* **How to complete this task**
Please reproduce the data exactly and omit the pictures.

* **Provided data**
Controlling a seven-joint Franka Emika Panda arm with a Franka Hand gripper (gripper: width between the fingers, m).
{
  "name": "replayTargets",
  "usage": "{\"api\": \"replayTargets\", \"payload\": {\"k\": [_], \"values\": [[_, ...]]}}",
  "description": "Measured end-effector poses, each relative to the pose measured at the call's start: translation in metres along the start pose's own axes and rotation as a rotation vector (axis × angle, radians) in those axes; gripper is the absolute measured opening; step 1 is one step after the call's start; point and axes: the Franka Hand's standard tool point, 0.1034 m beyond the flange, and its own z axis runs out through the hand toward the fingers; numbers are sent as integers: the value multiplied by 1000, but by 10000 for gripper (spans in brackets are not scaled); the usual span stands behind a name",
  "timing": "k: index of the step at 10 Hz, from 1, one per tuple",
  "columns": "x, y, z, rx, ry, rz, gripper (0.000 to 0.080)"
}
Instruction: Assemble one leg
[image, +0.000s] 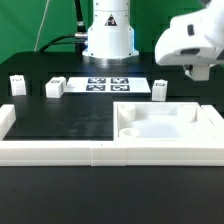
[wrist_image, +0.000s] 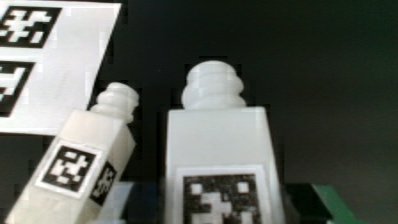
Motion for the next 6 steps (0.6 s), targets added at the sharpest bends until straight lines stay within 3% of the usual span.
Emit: {"api": "replayTargets", "payload": {"k": [1, 2, 4, 6], "values": [[4, -1, 2, 2, 13, -1, 287], [15, -4, -5, 18, 140, -2, 287], [10, -4, -4, 24, 286, -2, 287], [17, 1, -17, 41, 485, -29, 287]]}}
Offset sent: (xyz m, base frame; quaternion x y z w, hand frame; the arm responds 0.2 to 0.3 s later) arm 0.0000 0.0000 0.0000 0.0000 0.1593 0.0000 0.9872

* **Result of this task**
Controlling a seven-joint Franka Emika Panda arm with a Franka Hand gripper (gripper: width between the fingers, m).
{
  "name": "replayTargets",
  "usage": "{\"api\": \"replayTargets\", \"payload\": {\"k\": [_], \"values\": [[_, ...]]}}",
  "description": "Measured end-effector poses, each relative to the pose measured at the call's start: translation in metres along the start pose's own axes and rotation as a rotation vector (axis × angle, radians) in those axes; gripper is the absolute measured opening; step 1 is one step after the call's start; point and axes: the Franka Hand's standard tool point, 0.1034 m beyond the flange, and its own z axis runs out through the hand toward the fingers; numbers are sent as integers: the value multiplied by 1000, but by 10000 for gripper (spans in brackets are not scaled); the usual span stands behind a name",
  "timing": "k: index of the step at 10 Hz, from 1, one per tuple",
  "columns": "x, y, z, rx, ry, rz, gripper (0.000 to 0.080)"
}
Instruction: Assemble one leg
[image, +0.000s] 
[wrist_image, +0.000s] 
Motion for the next 6 steps (0.6 s), targets added at the sharpest bends until straight lines stay within 3% of the usual span.
Emit: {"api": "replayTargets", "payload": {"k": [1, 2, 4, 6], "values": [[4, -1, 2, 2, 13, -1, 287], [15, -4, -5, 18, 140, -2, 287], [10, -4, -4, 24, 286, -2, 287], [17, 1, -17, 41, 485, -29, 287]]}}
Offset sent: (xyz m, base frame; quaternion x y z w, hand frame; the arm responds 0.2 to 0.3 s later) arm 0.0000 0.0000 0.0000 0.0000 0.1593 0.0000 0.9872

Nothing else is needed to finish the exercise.